[Dataset entries]
·····
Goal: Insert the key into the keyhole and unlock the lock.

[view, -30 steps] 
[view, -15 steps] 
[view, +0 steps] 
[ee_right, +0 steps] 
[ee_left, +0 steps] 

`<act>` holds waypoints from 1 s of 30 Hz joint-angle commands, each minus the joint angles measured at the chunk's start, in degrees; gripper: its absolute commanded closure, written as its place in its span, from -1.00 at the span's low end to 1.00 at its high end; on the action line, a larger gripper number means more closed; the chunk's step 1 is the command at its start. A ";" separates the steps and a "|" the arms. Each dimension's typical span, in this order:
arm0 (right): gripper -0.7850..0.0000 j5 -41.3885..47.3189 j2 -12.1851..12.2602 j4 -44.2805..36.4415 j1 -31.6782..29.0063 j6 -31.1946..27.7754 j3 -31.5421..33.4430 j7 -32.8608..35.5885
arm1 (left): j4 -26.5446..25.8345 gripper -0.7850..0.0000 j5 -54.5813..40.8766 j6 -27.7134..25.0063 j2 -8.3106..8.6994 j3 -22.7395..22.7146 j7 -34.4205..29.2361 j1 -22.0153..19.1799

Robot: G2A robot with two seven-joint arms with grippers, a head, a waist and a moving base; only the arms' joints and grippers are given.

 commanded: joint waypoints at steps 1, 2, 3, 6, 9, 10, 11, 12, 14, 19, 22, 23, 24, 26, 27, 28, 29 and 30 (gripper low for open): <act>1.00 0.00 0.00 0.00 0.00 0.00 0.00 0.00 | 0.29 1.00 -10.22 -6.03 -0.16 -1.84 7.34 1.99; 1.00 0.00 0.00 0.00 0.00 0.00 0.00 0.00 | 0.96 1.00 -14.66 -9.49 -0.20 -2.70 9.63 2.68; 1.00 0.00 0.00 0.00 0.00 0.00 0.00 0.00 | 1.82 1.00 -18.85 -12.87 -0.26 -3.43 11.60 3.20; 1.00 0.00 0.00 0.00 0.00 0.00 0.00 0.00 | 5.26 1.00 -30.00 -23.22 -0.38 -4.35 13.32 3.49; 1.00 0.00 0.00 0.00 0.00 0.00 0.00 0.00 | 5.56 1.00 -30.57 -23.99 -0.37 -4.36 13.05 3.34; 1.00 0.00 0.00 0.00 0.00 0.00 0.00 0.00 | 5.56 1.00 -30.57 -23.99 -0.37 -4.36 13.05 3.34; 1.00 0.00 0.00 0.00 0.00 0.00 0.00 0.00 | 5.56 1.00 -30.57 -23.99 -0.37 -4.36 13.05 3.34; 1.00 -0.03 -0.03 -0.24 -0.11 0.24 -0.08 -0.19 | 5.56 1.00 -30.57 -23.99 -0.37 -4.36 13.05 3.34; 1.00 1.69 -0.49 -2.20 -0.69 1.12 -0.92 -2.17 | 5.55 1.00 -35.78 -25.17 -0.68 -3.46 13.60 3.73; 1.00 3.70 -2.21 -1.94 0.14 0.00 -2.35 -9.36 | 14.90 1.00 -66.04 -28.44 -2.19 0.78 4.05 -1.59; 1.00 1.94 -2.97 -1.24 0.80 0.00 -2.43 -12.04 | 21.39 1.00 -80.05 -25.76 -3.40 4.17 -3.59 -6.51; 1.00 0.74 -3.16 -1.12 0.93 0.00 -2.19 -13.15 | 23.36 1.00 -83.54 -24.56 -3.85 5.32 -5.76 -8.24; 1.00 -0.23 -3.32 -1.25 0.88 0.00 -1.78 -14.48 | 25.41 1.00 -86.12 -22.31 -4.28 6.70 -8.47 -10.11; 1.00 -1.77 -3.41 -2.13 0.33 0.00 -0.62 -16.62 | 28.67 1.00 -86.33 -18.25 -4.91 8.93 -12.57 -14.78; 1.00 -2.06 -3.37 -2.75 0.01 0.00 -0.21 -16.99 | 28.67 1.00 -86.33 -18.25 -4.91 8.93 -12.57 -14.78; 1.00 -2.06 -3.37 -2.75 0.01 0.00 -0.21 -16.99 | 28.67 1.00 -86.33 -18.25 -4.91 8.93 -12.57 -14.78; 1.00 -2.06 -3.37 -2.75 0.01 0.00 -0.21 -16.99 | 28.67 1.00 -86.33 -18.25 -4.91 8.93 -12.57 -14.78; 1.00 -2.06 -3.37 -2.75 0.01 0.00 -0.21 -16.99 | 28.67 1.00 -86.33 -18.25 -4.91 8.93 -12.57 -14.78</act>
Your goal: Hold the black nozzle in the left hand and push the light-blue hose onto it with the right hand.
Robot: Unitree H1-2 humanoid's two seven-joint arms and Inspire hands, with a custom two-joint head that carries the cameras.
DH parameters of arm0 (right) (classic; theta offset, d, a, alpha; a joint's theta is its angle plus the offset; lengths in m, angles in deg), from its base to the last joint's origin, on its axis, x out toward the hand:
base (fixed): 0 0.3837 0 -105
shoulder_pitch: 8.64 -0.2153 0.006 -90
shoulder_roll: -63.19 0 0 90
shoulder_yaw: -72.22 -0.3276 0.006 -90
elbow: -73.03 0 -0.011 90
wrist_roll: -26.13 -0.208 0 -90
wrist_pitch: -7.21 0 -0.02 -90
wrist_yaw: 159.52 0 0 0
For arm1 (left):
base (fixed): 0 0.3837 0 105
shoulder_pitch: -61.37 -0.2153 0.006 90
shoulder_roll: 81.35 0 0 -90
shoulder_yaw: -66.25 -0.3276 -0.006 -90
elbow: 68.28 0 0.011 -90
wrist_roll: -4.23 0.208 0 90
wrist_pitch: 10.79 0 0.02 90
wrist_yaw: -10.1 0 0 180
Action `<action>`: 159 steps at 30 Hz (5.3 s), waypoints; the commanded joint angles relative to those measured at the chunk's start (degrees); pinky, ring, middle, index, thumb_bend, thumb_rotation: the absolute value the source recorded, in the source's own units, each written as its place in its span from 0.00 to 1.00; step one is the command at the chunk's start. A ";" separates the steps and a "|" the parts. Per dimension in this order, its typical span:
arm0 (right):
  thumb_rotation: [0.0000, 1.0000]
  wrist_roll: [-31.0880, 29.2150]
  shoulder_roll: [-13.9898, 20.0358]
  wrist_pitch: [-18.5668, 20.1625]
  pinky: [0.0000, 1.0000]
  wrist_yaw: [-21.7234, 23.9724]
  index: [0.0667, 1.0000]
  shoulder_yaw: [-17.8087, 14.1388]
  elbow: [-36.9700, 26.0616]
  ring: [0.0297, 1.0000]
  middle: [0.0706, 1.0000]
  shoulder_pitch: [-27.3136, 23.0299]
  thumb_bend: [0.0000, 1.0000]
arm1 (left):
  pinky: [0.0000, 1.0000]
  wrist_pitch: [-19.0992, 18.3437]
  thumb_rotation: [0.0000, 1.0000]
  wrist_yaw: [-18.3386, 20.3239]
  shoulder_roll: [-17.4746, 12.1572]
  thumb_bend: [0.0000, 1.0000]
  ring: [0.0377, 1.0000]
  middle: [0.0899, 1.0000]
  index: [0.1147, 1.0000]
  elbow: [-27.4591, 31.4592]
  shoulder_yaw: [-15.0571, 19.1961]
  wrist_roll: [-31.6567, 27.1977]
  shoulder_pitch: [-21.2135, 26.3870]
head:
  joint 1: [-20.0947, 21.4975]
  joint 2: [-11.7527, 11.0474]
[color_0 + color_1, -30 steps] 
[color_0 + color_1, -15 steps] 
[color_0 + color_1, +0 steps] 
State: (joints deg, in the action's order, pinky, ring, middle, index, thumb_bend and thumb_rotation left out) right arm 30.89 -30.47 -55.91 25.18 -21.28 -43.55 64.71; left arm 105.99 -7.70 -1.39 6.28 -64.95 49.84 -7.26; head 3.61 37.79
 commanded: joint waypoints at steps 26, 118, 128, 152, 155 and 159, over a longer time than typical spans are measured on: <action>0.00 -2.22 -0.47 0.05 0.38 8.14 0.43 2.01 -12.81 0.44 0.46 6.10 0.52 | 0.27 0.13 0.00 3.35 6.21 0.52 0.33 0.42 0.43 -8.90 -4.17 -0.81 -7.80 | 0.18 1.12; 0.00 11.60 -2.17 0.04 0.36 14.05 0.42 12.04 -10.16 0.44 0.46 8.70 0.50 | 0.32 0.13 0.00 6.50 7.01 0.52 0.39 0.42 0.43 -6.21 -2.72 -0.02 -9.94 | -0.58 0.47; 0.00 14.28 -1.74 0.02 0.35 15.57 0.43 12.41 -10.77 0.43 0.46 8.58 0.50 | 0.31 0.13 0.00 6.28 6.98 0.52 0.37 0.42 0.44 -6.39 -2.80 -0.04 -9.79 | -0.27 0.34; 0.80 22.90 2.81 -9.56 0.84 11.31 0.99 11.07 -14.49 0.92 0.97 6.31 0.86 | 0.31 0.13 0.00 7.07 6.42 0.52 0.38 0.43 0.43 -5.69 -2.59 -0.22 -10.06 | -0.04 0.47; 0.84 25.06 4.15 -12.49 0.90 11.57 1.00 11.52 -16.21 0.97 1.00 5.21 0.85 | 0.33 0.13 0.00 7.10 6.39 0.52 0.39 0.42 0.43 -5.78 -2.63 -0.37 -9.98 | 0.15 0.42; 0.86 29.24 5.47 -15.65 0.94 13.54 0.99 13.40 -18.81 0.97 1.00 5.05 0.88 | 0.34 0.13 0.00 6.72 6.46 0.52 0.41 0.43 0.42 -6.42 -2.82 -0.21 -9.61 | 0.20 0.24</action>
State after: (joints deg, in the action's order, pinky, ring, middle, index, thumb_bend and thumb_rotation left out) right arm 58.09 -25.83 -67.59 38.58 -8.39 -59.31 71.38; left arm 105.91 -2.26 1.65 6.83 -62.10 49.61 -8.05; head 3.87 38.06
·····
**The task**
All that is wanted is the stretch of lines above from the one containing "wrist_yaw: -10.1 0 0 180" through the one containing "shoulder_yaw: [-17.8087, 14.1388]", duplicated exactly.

**Exercise result**
wrist_yaw: -10.1 0 0 180
Action `<action>`: 159 steps at 30 Hz (5.3 s), waypoints; the commanded joint angles relative to those measured at the chunk's start (degrees); pinky, ring, middle, index, thumb_bend, thumb_rotation: the absolute value the source recorded, in the source's own units, each written as its place in its span from 0.00 to 1.00; step one is the command at the chunk's start. A ";" separates the steps and a "|" the parts. Per dimension in this order, its typical span:
arm0 (right):
  thumb_rotation: [0.0000, 1.0000]
  wrist_roll: [-31.0880, 29.2150]
  shoulder_roll: [-13.9898, 20.0358]
  wrist_pitch: [-18.5668, 20.1625]
  pinky: [0.0000, 1.0000]
  wrist_yaw: [-21.7234, 23.9724]
  index: [0.0667, 1.0000]
  shoulder_yaw: [-17.8087, 14.1388]

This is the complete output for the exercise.